I've been using cyclemeter for about half a year. It suits me well to start it, turn of the display and put it into my pocket. This keeps my bars clear of any gizmos and I still get a sense of my ride metrics outdoors.


----------



## Road Hazard (Feb 5, 2011)

I recently started using Strava and I'm glad I did.

Pluses:

"Segments" allow you to measure your time over parts of regular routes compared to yourself and everyone else. This is very cool because you can see how you improve (hopefully) on climbs or stretches of road that you ride often even if you don't always take the same route to get there. Also you can see how you do against the fastest of the fast, motivating.

I use my iphone for the strava app and it does not seem to drain power as much as mapmyride did.
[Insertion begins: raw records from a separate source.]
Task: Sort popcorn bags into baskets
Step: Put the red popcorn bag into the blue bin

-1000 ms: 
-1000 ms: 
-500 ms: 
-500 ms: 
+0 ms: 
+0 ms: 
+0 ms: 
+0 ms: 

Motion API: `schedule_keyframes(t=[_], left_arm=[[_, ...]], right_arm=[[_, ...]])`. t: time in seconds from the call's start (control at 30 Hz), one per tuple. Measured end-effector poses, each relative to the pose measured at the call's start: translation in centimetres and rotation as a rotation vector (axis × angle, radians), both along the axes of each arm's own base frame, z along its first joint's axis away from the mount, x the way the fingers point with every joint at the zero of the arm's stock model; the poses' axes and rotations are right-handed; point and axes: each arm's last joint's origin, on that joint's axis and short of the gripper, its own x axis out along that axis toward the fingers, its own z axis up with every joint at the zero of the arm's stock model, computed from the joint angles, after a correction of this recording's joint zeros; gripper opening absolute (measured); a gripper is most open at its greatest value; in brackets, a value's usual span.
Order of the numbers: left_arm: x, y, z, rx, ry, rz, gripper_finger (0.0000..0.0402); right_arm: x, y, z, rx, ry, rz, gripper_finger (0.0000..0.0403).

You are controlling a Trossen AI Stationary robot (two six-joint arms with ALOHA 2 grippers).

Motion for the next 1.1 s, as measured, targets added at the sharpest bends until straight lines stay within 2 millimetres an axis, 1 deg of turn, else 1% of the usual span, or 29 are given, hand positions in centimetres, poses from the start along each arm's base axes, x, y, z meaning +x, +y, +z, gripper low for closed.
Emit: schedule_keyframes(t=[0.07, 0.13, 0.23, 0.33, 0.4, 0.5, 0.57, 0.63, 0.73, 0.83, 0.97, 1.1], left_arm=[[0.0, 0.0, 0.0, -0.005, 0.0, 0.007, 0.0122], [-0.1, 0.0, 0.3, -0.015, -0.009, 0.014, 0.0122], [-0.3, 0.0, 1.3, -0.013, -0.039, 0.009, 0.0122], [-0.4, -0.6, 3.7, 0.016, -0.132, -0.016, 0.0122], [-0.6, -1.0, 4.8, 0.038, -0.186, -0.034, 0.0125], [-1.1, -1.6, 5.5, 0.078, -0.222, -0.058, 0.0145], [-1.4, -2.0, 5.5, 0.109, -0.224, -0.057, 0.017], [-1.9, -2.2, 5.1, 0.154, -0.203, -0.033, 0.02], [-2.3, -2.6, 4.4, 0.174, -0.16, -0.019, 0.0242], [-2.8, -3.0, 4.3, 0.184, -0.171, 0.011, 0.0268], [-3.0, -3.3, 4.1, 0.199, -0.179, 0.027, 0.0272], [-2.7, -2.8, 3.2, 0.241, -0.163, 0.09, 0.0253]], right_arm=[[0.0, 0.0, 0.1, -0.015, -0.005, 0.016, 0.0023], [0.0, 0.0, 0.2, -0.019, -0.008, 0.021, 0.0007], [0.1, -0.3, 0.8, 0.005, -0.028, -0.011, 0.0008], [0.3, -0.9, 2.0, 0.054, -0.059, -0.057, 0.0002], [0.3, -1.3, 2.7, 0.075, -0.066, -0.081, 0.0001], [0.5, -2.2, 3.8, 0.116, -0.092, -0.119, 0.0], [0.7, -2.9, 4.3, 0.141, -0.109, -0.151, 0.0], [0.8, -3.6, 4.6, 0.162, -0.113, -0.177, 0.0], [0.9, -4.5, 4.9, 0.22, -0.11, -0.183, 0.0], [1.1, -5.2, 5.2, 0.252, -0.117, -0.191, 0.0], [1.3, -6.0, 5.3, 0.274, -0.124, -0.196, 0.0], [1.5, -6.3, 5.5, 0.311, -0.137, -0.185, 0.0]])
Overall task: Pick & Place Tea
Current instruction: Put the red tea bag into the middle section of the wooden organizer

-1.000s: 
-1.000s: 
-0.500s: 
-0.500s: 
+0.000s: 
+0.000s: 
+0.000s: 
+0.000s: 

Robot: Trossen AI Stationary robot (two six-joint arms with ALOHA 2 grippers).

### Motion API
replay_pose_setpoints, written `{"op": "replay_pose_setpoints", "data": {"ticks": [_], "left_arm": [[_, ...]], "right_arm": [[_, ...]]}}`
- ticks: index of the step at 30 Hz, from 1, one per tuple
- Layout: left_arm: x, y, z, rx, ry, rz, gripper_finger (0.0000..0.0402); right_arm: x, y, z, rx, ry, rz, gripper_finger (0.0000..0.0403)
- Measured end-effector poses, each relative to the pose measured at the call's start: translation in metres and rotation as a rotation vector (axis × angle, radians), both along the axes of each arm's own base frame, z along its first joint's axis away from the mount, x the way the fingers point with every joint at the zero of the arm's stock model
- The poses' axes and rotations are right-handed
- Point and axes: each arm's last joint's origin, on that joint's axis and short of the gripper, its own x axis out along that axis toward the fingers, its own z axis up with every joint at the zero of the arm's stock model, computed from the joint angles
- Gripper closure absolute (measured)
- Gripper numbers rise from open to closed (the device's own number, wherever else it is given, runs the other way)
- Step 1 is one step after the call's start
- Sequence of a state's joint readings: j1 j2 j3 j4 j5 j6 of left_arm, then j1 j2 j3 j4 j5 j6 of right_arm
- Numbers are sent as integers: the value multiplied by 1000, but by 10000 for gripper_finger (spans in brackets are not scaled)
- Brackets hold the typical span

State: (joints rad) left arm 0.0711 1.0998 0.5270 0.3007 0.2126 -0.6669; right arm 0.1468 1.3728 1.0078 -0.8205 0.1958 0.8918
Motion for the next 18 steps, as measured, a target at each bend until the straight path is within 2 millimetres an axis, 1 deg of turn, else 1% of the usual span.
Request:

It does not show you an actual map, only data, and honestly even the data is nowhere near accurate until you end the ride and upload the data. But there is plenty of power to make a call if you need to even after several hours.

Minuses:

I liked mapmyride because you could pre-plan a route you had not ridden before. Strava only measures rides you do, you cannot map a new ride and get an idea of the distance/elevation you are in for.


----------



## Garrison64 (Sep 14, 2011)

I'm also a former Mtn Biker who has taken up road riding for the most part. I already had an iPhone 4 and after a good bit of research on bike cases for it I settled on the Wahoo bike kit along with their heart rate strap. The Wahoo case holds the phone very securely and protects it from water and debris. I've been over some very rough pavement, railroad tracks, couple of good bumps, with no issues. It's a solid rig. I carry my phone when riding anyway and now it's right where I can see it and I use MapMyRide on it so I can plan out new routes and follow them as I go. So far I've done a 40 mile ride with the screen on the whole time, gps enabled, and had 1/4 of my battery still remaining at the end. The Wahoo case also has a plug where you can hook up an external battery to extend the life of the phone. I like to keep mine on all the time to see my numbers at a glance. I think anything beyond 50 miles would certainly require a backup battery to be connected to the case. At some point I'll have to get one. If you want to use your iphone then the Wahoo is the best way to go. Research it yourself to make certain but I couldn't find anything better.


----------



## krozema (Sep 30, 2011)

iphone battery life get very short with GPS on


----------



## RickJP (Aug 11, 2011)

I also have an iPhone 4 and started using iMapMyRide+ a couple months ago (I think the $1.99 price is worth it if it gets rid of the ads). They had some issues with their 4.0.5 version, which were fixed for the most part with their 4.0.6 version. I am now beta testing their 4.0.7 version, and I run either the 4.0.6 version of iMMR, or CycleOps (another MMR product), on the 4.0.1 version, concurrently with the beta 4.0.7 version. It's true I only ride for about an hour every morning, but when 4.0.5 was having issues, I tried mapmytracks on a 35 mile ride. I also turned on the iPod app on that ride. Both apps consumed my battery in a little over 2 hours. So, I have to concur with Tarwheel2 and suggest you lock the screen manually to conserve battery. 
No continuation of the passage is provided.